“Prices are increasing faster than we expected them to because of the continual shortage of new homes coming onto the market,” says Senior Economist Joseph Kirchner of realtor.com. “People that had been holding back on buying a home … now have good, steady jobs and are less worried about losing their jobs and hence are going into the housing market.”
If the shortage of homes continues, prices could rise 7% to 8% Y-O-Y in 2017, he says. Ouch. That means buyers on a budget “will be able to afford one less bedroom [or need to] accept a house with a longer commute,” Kirchner says.
The first quarter of 2017 marked the strongest quarterly sales pace in a decade, according to the report.

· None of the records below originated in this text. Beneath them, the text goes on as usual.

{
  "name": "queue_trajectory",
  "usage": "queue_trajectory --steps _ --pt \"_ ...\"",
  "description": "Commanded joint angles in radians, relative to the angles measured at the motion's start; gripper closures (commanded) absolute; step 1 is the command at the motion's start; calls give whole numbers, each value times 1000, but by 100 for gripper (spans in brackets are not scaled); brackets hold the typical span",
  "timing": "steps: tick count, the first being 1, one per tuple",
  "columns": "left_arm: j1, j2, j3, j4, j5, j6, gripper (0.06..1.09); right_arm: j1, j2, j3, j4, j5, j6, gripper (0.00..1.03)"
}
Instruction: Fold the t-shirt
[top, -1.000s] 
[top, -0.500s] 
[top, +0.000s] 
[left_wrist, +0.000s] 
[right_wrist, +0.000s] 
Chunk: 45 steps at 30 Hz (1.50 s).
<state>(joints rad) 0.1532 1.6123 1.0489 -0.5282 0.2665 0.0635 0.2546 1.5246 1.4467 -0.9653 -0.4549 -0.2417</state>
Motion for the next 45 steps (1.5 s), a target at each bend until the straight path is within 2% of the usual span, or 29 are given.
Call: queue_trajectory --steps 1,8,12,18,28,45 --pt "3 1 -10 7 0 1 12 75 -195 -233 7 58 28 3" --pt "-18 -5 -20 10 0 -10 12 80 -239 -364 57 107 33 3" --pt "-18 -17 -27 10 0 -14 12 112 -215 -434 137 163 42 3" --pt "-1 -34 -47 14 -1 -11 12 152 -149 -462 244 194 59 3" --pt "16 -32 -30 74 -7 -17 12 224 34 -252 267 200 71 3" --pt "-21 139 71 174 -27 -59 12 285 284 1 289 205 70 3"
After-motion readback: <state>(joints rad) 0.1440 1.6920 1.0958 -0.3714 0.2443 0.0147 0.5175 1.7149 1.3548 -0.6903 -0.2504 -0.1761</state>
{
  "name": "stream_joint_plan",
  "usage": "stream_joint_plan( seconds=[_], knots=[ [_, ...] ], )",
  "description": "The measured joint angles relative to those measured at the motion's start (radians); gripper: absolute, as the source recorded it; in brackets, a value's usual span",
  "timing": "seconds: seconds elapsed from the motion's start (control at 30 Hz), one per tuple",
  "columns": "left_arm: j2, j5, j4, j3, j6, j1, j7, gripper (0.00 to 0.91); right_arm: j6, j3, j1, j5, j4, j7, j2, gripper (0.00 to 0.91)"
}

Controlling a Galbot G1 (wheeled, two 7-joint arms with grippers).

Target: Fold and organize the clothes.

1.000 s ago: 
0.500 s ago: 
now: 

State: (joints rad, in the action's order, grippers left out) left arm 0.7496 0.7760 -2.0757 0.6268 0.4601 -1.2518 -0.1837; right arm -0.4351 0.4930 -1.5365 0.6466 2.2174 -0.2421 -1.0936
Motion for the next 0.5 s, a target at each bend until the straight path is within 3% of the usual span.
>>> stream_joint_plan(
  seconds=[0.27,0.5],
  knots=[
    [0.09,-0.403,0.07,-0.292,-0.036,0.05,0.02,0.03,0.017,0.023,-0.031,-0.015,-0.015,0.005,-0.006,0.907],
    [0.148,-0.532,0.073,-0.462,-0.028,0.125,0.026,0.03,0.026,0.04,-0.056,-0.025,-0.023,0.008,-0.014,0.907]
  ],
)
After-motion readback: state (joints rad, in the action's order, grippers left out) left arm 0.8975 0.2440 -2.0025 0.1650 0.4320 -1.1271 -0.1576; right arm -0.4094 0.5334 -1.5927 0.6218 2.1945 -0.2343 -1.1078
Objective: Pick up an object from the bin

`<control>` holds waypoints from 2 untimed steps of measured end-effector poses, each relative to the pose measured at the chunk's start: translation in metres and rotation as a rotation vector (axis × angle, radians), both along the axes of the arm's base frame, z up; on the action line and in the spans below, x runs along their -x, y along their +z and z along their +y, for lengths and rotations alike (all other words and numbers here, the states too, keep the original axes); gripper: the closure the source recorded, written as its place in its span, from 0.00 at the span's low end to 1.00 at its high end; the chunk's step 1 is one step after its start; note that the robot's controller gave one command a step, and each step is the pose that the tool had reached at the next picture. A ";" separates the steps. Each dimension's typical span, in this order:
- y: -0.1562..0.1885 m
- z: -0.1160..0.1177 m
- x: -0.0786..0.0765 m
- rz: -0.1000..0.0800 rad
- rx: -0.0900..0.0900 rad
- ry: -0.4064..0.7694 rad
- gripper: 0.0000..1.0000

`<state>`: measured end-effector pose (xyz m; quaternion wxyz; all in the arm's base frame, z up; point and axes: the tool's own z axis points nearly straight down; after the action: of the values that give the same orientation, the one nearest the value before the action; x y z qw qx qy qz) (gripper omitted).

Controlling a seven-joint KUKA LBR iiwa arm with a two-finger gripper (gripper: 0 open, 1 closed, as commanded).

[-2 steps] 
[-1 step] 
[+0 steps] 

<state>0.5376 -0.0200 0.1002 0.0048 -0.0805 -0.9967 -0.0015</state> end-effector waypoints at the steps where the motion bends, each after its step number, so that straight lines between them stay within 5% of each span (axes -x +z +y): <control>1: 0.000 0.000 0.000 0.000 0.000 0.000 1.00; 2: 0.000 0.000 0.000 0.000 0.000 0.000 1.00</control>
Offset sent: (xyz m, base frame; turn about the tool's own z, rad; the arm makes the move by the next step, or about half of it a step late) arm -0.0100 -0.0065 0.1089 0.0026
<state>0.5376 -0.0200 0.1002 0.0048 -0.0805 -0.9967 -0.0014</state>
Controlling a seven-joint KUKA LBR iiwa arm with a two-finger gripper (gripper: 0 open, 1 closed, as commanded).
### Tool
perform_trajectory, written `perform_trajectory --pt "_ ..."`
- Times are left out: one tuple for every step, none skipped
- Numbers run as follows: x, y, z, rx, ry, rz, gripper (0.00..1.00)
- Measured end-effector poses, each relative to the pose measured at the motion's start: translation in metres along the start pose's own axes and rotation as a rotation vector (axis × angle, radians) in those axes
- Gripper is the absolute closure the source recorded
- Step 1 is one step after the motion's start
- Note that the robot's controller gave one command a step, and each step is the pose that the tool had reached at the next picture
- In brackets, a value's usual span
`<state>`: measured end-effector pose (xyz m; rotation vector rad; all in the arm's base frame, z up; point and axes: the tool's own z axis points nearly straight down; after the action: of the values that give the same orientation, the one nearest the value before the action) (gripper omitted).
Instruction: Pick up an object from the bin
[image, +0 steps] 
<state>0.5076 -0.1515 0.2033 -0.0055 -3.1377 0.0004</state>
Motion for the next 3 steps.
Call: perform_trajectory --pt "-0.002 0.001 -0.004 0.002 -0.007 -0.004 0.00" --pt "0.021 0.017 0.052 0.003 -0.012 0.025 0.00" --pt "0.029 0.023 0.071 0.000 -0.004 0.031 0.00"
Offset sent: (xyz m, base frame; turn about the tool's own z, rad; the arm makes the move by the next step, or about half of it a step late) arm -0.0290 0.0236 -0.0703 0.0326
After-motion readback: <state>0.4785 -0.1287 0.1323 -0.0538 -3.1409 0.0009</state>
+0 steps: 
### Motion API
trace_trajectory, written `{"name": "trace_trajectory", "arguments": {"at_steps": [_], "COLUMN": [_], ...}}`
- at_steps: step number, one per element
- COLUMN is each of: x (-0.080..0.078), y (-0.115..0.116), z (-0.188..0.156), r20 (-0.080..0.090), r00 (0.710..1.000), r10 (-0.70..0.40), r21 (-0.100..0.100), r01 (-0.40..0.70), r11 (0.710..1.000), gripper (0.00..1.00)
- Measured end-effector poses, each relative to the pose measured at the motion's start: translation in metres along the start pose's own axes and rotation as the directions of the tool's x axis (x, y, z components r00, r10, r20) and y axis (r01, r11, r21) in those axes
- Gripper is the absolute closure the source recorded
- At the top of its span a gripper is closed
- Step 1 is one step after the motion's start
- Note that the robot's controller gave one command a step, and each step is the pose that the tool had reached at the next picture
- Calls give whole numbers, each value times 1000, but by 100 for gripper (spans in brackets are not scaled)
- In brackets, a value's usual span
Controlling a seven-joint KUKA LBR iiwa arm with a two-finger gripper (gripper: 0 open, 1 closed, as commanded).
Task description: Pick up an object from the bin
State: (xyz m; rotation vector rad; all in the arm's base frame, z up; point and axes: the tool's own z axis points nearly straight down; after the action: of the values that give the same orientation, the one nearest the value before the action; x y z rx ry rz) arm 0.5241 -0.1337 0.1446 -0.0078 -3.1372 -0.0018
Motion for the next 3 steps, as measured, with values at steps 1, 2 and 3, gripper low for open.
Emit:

“Prospective buyers poured into the market,” NAR’s Chief Economist Lawrence Yun said in a statement. “Those able to successfully buy most likely had to outbid others—especially for those in the starter-home market.”
Prices went up in 85% of those metros, which are highly populated areas made up of one or more city cores surrounded by suburban and rural communities. That’s down slightly from 89% in the previous quarter, but 30 metros did see double-digit price hikes in the first three months of 2017.
“Several metro areas with the healthiest job gains in recent years continue to see a large upswing in buyer demand but lack the commensurate ramp up in new home construction,” Yun said. “This is why many of these areas— in particular several parts of the South and West—are seeing unhealthy price appreciation that far exceeds incomes.”
Four of the five most expensive markets were in California. Silicon Valley’s San Jose took the lead, as the median existing single-family home came with a $1,070,000 price tag. The metro was followed by San Francisco, at $1,815,000; Anaheim, CA, at $750,000; Honolulu, at $746,00; and San Diego, at $564,000 (up 5% Y-O-Y, but lower than each of the last three quarters).
Overall, the West was also the most expensive housing region. The median price for an existing single-family home was $342,500 in the first quarter of the year. That’s up 8.4% year over year.